[About this task] Reproduce, word for word, the lines in the material below starting with the one that has "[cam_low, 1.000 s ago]" and going on through the one that has "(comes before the". Leave out all pictures.

[Collected material]

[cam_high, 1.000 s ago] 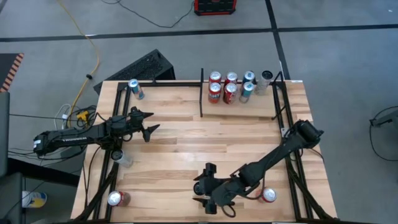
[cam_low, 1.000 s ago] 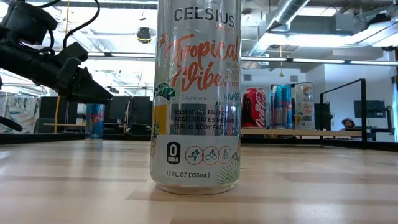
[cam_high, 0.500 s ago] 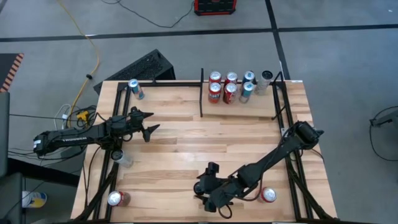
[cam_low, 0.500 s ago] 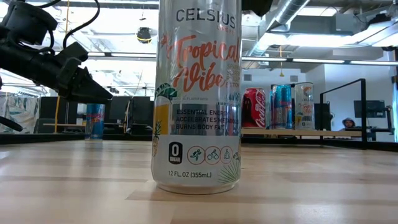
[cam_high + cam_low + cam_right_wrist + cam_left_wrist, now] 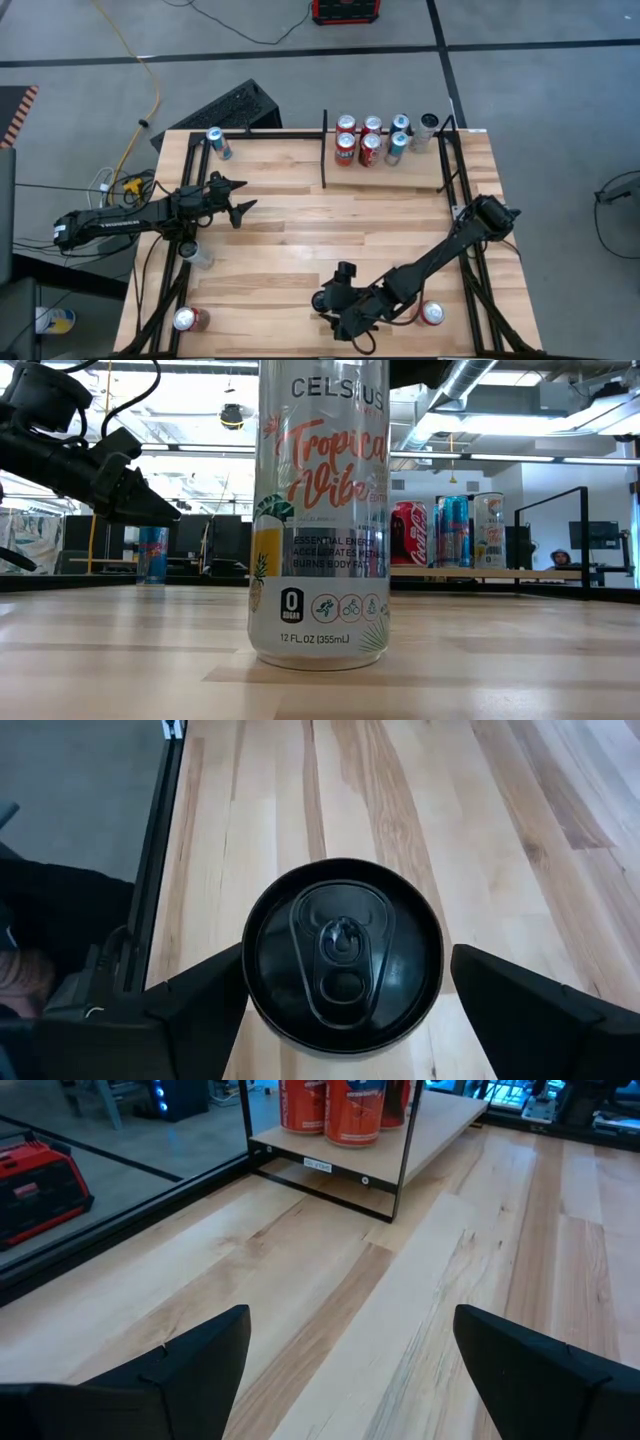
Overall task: Place canned beverage on shelf
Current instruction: Put the bottom white-yellow soda can on the shelf aligned with the other soda can
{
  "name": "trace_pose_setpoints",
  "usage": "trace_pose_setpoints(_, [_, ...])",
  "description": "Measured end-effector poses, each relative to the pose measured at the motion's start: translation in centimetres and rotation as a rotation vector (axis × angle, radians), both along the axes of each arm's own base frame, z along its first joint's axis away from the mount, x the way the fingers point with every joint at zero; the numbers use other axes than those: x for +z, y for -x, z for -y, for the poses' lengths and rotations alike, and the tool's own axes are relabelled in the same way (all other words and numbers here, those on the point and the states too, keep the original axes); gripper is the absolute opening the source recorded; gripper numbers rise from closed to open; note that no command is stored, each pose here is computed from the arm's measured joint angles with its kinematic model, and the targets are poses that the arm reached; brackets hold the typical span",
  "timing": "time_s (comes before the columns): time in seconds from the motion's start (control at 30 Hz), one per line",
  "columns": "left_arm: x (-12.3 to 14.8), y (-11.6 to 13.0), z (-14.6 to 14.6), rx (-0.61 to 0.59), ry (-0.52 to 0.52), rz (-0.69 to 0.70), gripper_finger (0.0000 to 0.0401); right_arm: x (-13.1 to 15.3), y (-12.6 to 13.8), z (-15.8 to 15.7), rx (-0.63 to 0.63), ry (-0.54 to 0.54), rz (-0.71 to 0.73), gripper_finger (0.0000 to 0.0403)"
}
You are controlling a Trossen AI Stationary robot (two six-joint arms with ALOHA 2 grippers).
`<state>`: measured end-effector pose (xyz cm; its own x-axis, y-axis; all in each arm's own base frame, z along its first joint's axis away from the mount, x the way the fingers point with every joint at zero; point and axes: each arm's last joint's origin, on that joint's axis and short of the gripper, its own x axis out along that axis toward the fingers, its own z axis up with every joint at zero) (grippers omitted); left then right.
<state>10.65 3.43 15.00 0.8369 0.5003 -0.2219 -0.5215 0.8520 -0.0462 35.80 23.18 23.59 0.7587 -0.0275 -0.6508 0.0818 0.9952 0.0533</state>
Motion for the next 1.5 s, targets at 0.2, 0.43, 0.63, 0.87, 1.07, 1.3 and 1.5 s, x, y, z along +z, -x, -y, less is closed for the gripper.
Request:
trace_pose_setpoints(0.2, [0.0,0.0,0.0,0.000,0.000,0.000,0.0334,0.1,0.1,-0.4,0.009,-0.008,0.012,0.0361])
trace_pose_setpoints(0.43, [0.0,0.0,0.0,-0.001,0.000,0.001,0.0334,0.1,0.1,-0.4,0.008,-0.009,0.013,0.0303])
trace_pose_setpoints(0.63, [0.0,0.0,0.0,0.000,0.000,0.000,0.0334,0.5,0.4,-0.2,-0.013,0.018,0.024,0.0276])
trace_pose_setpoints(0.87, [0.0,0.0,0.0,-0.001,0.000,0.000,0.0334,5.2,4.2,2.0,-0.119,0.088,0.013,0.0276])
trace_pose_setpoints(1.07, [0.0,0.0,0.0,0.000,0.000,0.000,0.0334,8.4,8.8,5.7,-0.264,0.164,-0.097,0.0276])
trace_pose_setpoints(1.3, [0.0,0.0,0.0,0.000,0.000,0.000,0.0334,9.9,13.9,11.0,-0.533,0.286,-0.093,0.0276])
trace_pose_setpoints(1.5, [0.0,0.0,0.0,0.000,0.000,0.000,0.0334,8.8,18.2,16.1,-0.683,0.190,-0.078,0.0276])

[Expected answer]
[cam_low, 1.000 s ago] 
[cam_high, 0.500 s ago] 
[cam_low, 0.500 s ago] 
[cam_high + cam_low + cam_right_wrist + cam_left_wrist, now] 
Overall task: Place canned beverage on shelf
Current instruction: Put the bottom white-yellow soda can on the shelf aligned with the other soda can
{
  "name": "trace_pose_setpoints",
  "usage": "trace_pose_setpoints(_, [_, ...])",
  "description": "Measured end-effector poses, each relative to the pose measured at the motion's start: translation in centimetres and rotation as a rotation vector (axis × angle, radians), both along the axes of each arm's own base frame, z along its first joint's axis away from the mount, x the way the fingers point with every joint at zero; the numbers use other axes than those: x for +z, y for -x, z for -y, for the poses' lengths and rotations alike, and the tool's own axes are relabelled in the same way (all other words and numbers here, those on the point and the states too, keep the original axes); gripper is the absolute opening the source recorded; gripper numbers rise from closed to open; note that no command is stored, each pose here is computed from the arm's measured joint angles with its kinematic model, and the targets are poses that the arm reached; brackets hold the typical span",
  "timing": "time_s (comes before the columns): time in seconds from the motion's start (control at 30 Hz), one per line",

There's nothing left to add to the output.